= Task objective =
When a line in the listing below contains the word "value", return a copy of that line.

Top of Available data

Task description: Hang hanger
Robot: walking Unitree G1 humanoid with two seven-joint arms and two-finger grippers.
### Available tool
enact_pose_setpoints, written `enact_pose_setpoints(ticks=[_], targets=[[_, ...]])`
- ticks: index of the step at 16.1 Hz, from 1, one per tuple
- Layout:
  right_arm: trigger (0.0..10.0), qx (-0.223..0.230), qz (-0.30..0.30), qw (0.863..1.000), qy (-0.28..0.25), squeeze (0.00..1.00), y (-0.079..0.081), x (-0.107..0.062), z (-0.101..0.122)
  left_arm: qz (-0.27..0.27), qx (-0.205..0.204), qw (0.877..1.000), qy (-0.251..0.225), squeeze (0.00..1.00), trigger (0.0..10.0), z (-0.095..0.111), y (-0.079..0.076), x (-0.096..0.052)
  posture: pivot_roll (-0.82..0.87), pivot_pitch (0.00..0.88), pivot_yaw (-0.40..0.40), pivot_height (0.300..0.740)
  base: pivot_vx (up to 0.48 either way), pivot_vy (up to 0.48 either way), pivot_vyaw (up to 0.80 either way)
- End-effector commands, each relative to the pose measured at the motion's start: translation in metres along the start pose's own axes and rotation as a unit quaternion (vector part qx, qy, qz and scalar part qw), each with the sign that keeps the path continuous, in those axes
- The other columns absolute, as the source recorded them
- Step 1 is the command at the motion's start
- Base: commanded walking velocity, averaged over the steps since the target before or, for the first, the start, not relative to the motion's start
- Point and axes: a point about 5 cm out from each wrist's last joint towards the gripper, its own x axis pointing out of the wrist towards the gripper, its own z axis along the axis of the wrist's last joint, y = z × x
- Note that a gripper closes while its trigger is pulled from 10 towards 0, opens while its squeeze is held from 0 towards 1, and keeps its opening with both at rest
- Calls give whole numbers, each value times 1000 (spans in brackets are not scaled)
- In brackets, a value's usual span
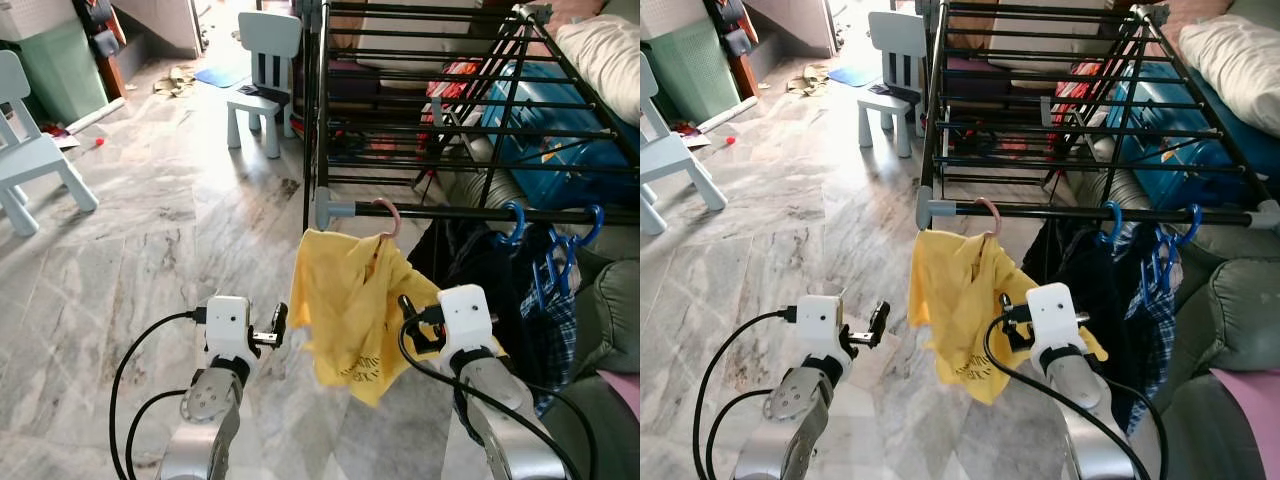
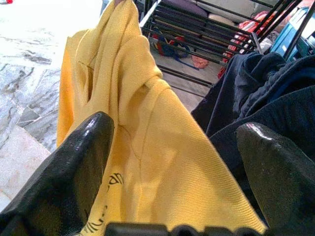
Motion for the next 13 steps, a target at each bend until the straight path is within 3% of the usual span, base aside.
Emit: enact_pose_setpoints(ticks=[1, 9, 13], targets=[[10000, 1, 1, 1000, 4, 0, -1, 0, 0, -6, -3, 1000, -1, 0, 10000, 3, -2, 1, 16, 60, -33, 740, -480, 0, 0], [10000, -2, 6, 1000, 8, 0, 1, 1, 0, -13, -3, 1000, 1, 0, 10000, 3, -4, 2, 13, 64, -35, 740, -358, 0, 0], [10000, 17, -9, 1000, 13, 0, -2, 4, 0, -17, -2, 1000, -3, 0, 10000, 4, -3, 3, 13, 63, -32, 740, 0, 0, 0]])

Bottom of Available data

= Completed exercise =
- Calls give whole numbers, each value times 1000 (spans in brackets are not scaled)
- In brackets, a value's usual span

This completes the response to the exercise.